I'm trying to solve
$$x'(t)=x(t-1)$$
where $x(t)=1$ for $x\in[-1,0]$. I first need to show that $s\bar{x}(s)-1= \frac{1}{s}(1-e^{-s})+e^{-s}\bar{x}(s)$ where $\bar{x}(s)=\int_{0}^{\infty}x(t)e^{-st}dt$ then show that:
$$\bar{x}(s)=\frac{1}{s}+\frac{1}{s^2}\sum_{k=0}^\infty\frac{e^{-ks}}{s^k}$$
I've tried integrating $\bar{x}(s)$ by parts but I can't seem to get the right expression for $s\bar{x}(s)-1$. Please can someone give me a hint?
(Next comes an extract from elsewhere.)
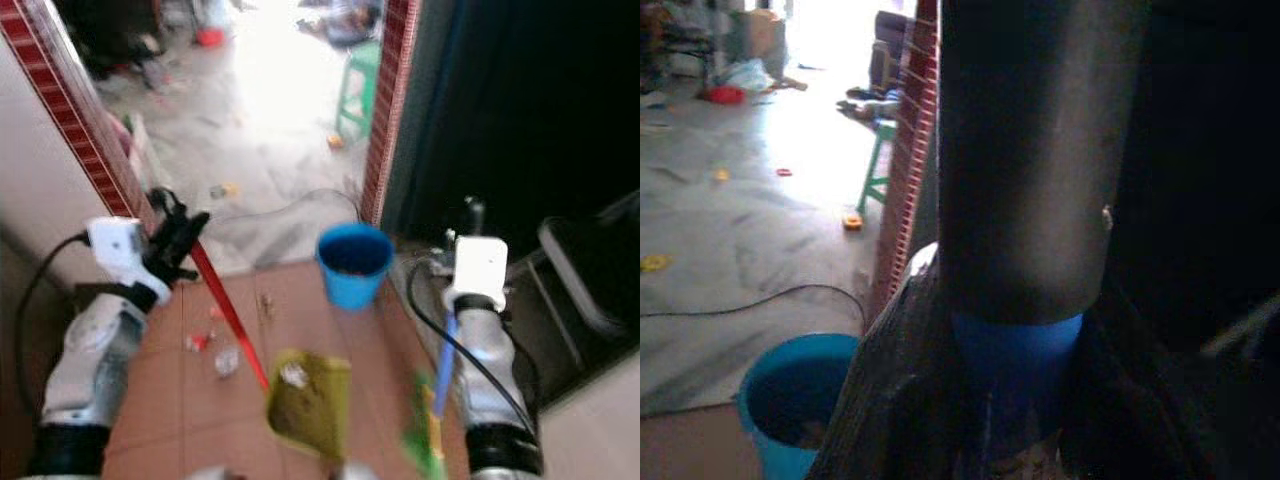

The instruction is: Sweep floor

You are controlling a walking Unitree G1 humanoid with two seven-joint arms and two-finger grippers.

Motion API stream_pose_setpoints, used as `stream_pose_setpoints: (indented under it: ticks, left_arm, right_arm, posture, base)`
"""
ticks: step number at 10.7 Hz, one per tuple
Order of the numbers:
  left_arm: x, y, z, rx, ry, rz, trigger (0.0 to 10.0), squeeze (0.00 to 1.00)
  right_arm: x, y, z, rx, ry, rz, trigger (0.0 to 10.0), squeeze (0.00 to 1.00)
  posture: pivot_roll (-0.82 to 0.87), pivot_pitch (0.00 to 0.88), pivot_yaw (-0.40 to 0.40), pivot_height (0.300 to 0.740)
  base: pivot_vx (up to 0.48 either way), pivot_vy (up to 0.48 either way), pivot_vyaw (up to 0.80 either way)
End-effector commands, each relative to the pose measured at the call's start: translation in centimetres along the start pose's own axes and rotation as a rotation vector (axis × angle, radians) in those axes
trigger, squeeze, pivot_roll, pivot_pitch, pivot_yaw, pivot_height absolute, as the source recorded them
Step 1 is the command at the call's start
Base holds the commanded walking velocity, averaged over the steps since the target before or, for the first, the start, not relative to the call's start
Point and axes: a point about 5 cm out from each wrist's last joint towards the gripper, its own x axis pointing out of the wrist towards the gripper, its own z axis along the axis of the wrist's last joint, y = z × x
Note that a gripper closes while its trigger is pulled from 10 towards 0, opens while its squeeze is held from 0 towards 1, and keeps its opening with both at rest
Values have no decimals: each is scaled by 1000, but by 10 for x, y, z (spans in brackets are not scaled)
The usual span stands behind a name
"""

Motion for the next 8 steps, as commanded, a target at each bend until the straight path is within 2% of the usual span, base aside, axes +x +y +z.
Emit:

Thanks.
On
Obtaining a Series Representation of the Inverse Laplace Transform
Given the expression $s\bar x(s)-1=\frac1s(1-e^{-s})+e^{-s}\bar x(s)$, we find directly that
$$\begin{align} \bar x(s)&=\frac{\frac1s(1-e^{-s})+1}{s-e^{-s}}\\\\&=\frac1s\left( \frac{\frac1s(1-e^{-s})+1}{1-\frac{e^{-s}}{s}}\right)\tag 1 \end{align}$$
Note that from $(1)$ we have
$$\bar x(s)-\frac1s =\frac1{s^2}\frac{1}{1-\frac{e^{-s}}{s}}\tag 2$$
Next, we can expand the denominator term $1-\frac{e^{-s}}{s}$ and write
$$\frac1{1-\frac{e^{-s}}{s}}=\sum_{k=0}^\infty \frac{e^{-ks}}{s^k}\tag3$$
Using $(3)$ in $(2)$ reveals
$$\bar x(s)-\frac1s=\frac1{s^2}\sum_{k=0}^\infty \frac{e^{-ks}}{s^k}$$
whence we find that
$$\bar x(s)=\frac1s+\frac1{s^2}\sum_{k=0}^\infty \frac{e^{-ks}}{s^k}$$
as was to be shown!
NOTE: Inverse Laplace Transform
The inverse Laplace Transform of $\frac1{s^n}$ is $\frac{t^{n-1}}{(n-1)!}u(t)$ and the inverse Laplace Transform of $F(s)e^{-s\tau}$ is $f(t-\tau)u(t-\tau)$.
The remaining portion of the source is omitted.